A generational transition session as well as a summer grazing tour are scheduled June 11-12 in southwest Nebraska.

 

Tuesday, June 11

Generational Transition Session at the UNL West Central Research Extension Center near North Platte, featuring ranch estate planning attorney Pam Olsen and a panel discussion by ranchers who have successfully transitioned the operation to the next generation.

The time will be 10 a.m.-2:30 p.m. (Central time). A $15 registration fee includes lunch and is payable upon arrival.

 

Wednesday, June 12

Summer Grazing Tour – The 2019 tour will feature three southwest Nebraska ranches (see below) that manage different grazing resources, including intensively managed native range and range rescued from invasive Eastern Red Cedar.

The $20 registration fee includes boxed lunch and evening steak fry at the Nebraska College of Technical Agriculture in Curtis.

 

The ranches

Shamrock Ranches

Owned and operated by Marlene Moore and Dwight Maseberg, Shamrock Ranches has been in Marlene’s family since 1949.

Since Marlene took over in 1982, the ranch has transitioned from traditional grazing management with minimal pastures to intensive internal subdivision and water development.

Today, the ranch includes 15 miles of pipeline, 37 watering points, 55 miles of electric fence and 73 paddocks ranging in size from 40-140 acres. Range improvement can be seen in the improved balance of cool and warm season grasses, increased percentage of forage harvested, uniformity and quality of forages available to cattle and increased carrying capacity (150%).

Marlene and Dwight have been active participants in Ranching for Profit and the Executive Link for many years. They operate under the premise that “the cow works for us, we do not work for the cow.”

 

Deatrich Cattle Company

Todd and Tell Deatrich operate a small cow-calf operation in the Loess Canyons south of North Platte. The main portion of the ranch is contiguous acres leased from several landowners.

Several parcels of extra summer grass are also leased around the ranch for grazing yearlings.

The cows run on grass from April until corn stalks are available in the fall. A moderately intensive grazing system is used to manage forage for the cow herd. The cows calve in May and June.

Weaned calves are run on cornstalks and rangeland, supplemented with hay and cake. Steers and replacement heifers are retained and run on grass as yearlings.

Prescribed fire and various mechanical means have been used to control invasive Eastern Red Cedar through cooperation with the Loess Canyons Rangeland Alliance since prescribed burns began, helping start the group and conducting one of the first prescribed burns on the ranch.

Challenges associated with multiple landowners and prescribed fire are numerous. Deatrich Cattle Company is committed to working together, continually looking for more opportunities to expand efforts to restore the rangeland back to its productive state.

 

Mortensen Farm and Ranch

Mortensen Farm & Ranch is a family owned and operated ranch that was established in 1892. It is operated by the fourth and fifth generation.

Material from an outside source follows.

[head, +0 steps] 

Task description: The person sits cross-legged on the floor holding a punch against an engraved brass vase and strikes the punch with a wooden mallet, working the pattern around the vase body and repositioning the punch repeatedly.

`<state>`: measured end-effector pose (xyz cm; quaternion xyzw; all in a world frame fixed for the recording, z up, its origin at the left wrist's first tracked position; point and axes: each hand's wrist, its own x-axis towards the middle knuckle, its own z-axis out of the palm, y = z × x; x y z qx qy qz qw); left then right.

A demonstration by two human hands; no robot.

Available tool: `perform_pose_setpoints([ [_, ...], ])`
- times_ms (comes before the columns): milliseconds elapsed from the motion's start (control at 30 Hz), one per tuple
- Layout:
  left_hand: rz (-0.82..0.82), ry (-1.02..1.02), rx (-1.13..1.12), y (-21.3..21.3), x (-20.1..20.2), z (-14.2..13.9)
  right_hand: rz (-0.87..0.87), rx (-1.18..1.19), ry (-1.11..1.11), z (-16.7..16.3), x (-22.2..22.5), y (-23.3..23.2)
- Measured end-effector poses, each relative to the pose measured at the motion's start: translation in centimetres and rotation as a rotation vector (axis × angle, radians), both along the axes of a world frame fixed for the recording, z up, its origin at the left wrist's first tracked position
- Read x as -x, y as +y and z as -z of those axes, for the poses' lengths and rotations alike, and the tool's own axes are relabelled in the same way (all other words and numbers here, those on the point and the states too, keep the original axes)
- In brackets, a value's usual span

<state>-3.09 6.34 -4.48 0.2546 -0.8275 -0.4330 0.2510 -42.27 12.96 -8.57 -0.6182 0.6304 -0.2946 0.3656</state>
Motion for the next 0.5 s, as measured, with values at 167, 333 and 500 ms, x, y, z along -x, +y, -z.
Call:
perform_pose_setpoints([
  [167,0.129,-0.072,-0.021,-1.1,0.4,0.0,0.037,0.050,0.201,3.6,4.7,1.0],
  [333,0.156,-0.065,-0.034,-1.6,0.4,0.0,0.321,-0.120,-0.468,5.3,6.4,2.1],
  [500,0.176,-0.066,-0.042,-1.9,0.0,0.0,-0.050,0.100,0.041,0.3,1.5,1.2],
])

The Mortensens have been involved in the Loess Canyon Rangeland Alliance burn group since the early 2000s. They run in the neighborhood of 300 mama cows and are in the process of burning some of their ground for the second and third times since the LCRA originated.

 

How to register

Registration begins at 9:30 a.m. Tuesday, June 11 for the Generational Transition presentation at the UNL West Central Research Extension Center south of North Platte.  The session begins at 10 a.m. The $15 registration fee includes lunch and is payable upon arrival.

Register from 7:30-8:30 a.m. on Wednesday, June 12 for the Summer Grazing Tour Registration at Shamrock Ranches south of Wallace. A $20 per person fee is payable on site. The tour begins at 8:30 a.m.

To get to the tour registration site at Shamrock Ranches: At mile marker 50 on Nebraska Highway 25 between Wallace and Hayes Center, go 4 miles west. Do not follow the county road as it curves north. Instead, continue west, cross an autogate, then 3/4 mile on into the Shamrock Ranch headquarters.

Preregister for each event required no later than Friday, June 7 by calling Randy Saner, Nebraska Beef Systems Extension Educator in Lincoln, Logan and McPherson Counties office 308-532- 2683 or e-mailing rsaner2@unl.edu. Specify which activities you plan to attend.

For more information contact Ron Bolze, NGLC Coordinator, at 402-321-0067.

The Nebraska Grazing Lands Coalition is an independent organization of ranchers, interest groups, and agencies whose mission is to collaborate on projects that improve the management and health of Nebraska grazing lands and ensure long-term stability of rangeland resources.

The NGLC is funded through grants from the Nebraska Environmental Trust, the Beginning Farmer and Rancher Development Program of the National Institute of Food and Agriculture, USDA and the World Wildlife Fund-US.